Roaratorio, an Irish circus on Finnegans Wake is a musical composition by American avant‑garde composer John Cage. It was composed in 1979 for Klaus Schöning of West German Radio and premiered as one of the entries in his radio series. The piece realizes Cage’s indeterminate conceptual score “_____, _____ Circus on _____”, which provides instructions on translating any book into performance; for Roaratorio, the source text is James Joyce’s novel Finnegans Wake. Texts from it also appear in Cage’s songs “The Wonderful Widow of Eighteen Springs” (1942) and “Nowth upon Nacht” (1984). The mesostic text of Roaratorio was published separately as Writing for the second time through Finnegans Wake.

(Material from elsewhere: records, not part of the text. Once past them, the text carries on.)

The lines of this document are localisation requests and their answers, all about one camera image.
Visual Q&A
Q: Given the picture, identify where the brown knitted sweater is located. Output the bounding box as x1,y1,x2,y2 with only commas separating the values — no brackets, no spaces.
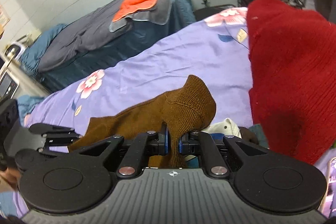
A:
68,75,217,168

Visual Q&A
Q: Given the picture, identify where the colourful patterned clothes pile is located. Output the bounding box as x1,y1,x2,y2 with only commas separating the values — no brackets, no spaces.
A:
183,117,268,169

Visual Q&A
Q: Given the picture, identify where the white machine with control panel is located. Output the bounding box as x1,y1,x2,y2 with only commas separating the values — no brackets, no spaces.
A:
1,41,26,98

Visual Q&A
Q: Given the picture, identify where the blue blanket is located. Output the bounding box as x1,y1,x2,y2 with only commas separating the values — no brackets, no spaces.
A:
19,23,67,78

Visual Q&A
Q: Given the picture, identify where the grey duvet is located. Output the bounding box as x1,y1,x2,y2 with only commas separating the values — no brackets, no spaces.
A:
38,0,133,72

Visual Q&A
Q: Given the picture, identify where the purple floral bed sheet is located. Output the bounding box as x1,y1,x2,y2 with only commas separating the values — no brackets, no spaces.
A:
19,19,327,223

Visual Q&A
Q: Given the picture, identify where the red knitted sweater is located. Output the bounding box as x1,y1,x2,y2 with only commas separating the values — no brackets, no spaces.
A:
247,0,335,164

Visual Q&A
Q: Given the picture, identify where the grey towel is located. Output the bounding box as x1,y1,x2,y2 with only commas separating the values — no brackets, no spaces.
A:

==Text source and structure==
Cage reduced Joyce’s 626‑page novel to a 41‑page mesostic, Writing for the second time through Finnegans Wake, by centre‑column acrostics spelling “JAMES JOYCE” (no repeated syllables).

==Composition==
The recorded mesostic recital is interwoven with:
- environmental field recordings, selected by I Ching chance operations from the 626 place‑names in Joyce’s novel (mapped via Louis Mink’s A Finnegans Wake Gazetteer) and gathered by radio stations and private individuals;
- improvisations by six Irish musicians.
Cage aligned spatial coordinates (page and line) of each Wake reference with temporal markers (minutes and seconds) in his recording—for example, “Jiccup” (p. 4 l. 11) occurs at 14 seconds into the recital.

==Publication of text==
Athenäum (Königstein) published the mesostic text in book form in 1982.